A System Approach to Animal-Level Antimicrobial Use Monitoring in Dairy Cattle

$2M USD

Funder FOOD AND DRUG ADMINISTRATION
Recipient Organization Cornell University
Country United States
Start Date Sep 15, 2024
End Date Aug 31, 2029
Duration 1,811 days
Number of Grantees 1
Roles Principal Investigator
Data Source NIH (US)
Grant ID 11088543
Grant Description

PROJECT SUMMARY There is a fundamental gap in our ability to monitor antimicrobial use (AMU) at the individual animal level in dairy cattle nationally. The continued existence of this gap hinders the development of data-driven antimicrobial stewardship and understanding of the relationships between AMU in dairy cattle and antimicrobial

resistance—one of the most pressing One Health challenges we face today. AMU monitoring requires an approach to collecting and quantifying data on AMU. Also, most herds must participate in data sharing for an AMU monitoring system to succeed. However, farmers lack the incentive to participate in monitoring, the labor

involved in data collection is prohibitive for already busy farmers, and they have concerns about the loss of privacy and business advantage through sharing their AMU data via a monitoring system. These major bottlenecks are impeding the establishment of AMU monitoring in dairy cattle in the US. Thus, there is an

urgent need for a system approach to animal-level AMU monitoring in dairy cattle that provides private value to the participating farmer, automates laborious data collection tasks, protects farmers’ privacy, and advances One Health goals. Our long-term goal is to deploy a functional and efficient system for monitoring AMU in food

animals. Thus, the overall objective of this application is to develop a system for monitoring AMU in dairy cattle that provides farmers with actionable clinical and business insights, automates data collection, and protects their proprietary information. The rationale that underlines the proposed research is that such an AMU

monitoring system will incentivize dairy farmer participation and enable One Health to benefit from the national- level AMU monitoring. This objective will be achieved by systematically building the three pillars of an effective AMU monitoring system: Data, Models, and People. Specifically, we will pursue the following specific aims: (1)

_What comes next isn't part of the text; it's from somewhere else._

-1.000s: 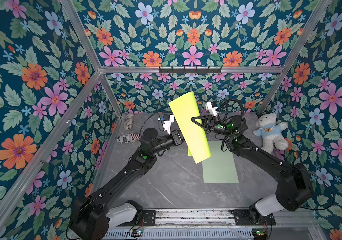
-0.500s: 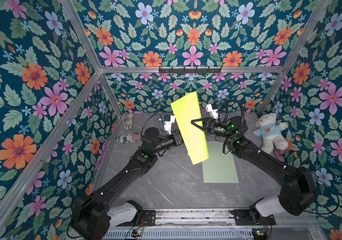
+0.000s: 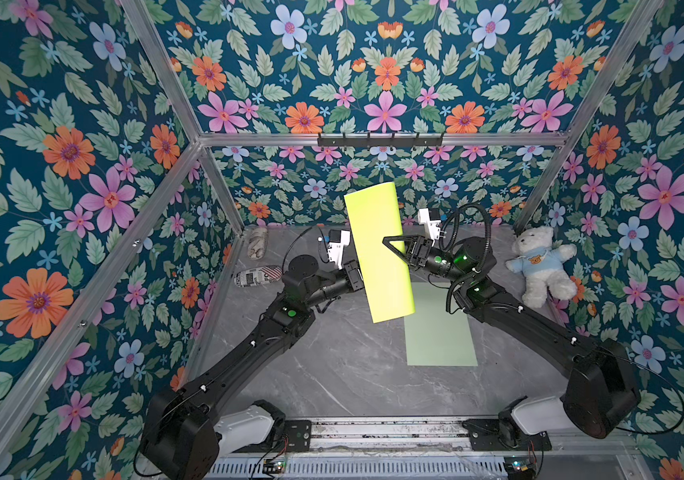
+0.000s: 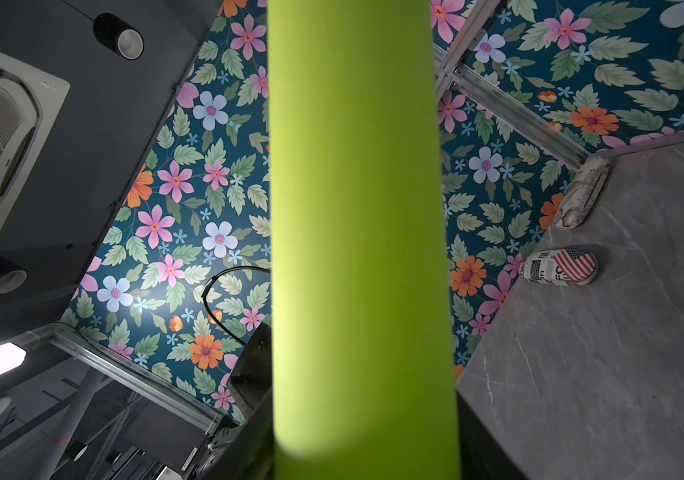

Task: Fold the rectangular paper in half along the long edge
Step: Fold the paper.

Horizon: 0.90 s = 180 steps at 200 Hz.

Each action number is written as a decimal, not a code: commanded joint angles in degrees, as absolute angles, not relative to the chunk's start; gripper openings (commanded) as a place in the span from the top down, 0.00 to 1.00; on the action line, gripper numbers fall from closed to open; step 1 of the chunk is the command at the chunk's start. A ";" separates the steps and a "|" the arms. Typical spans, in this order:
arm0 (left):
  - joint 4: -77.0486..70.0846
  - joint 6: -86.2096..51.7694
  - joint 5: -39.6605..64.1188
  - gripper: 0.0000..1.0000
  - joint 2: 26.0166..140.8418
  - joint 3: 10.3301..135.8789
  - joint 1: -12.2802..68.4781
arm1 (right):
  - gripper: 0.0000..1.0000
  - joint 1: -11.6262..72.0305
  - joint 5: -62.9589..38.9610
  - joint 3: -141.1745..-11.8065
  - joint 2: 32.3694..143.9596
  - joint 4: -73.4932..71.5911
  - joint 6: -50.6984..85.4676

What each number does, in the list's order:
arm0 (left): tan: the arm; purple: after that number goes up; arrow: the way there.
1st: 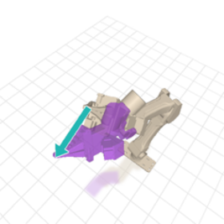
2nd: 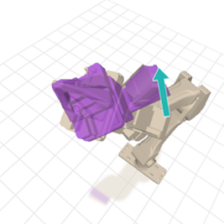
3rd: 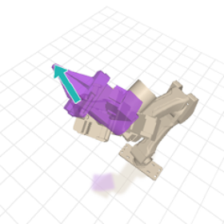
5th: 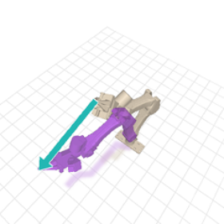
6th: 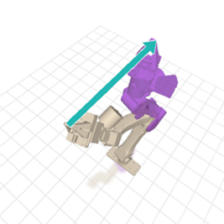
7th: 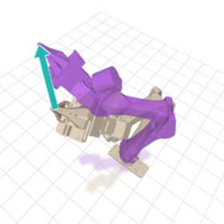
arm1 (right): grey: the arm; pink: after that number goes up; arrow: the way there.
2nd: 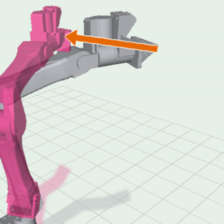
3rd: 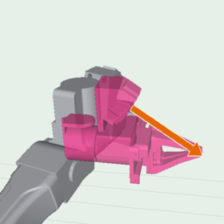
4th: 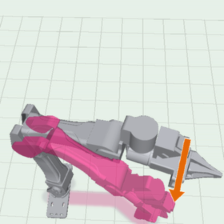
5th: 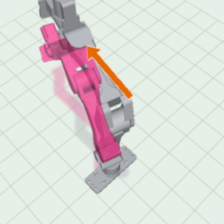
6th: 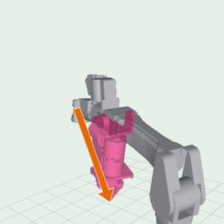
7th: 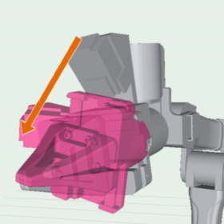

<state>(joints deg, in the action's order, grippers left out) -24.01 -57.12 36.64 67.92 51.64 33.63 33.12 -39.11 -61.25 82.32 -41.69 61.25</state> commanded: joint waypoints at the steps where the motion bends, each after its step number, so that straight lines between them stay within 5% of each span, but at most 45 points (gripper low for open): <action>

Collect detailed, complete, and validated multi-year animal-level AMU data on dairy farms; (2) Develop a system approach to animal-level AMU monitoring in dairy cattle; and (3) Evaluate perceptions of farmers and veterinarians about AMU monitoring in dairy cattle. The AMU monitoring system developed in Aim 2 will have

four innovative elements: (i) instant private clinical/business insights for the farmer to incentivize their participation in data collection and sharing, (ii) standardization and automation to ease the data collection burden on farmers, (iii) augmentation with synthetic data, and (iv) privatization techniques that give the farmer

the governance over their AMU data while allowing peer learning, further incentivizing participation in AMU monitoring. The proposed research is significant because it is expected to enable scaling up monitoring animal-level AMU on dairy farms in the US with a system approach and technology that are tailored to the dairy

farming industry and have translational value to other food animal sectors. In addition to technological innovations, the project will generate multi-year AMU data in dairy cattle and data about farmers' perceptions of AMU monitoring, which will be instrumental in developing a use-inspired AMU monitoring system.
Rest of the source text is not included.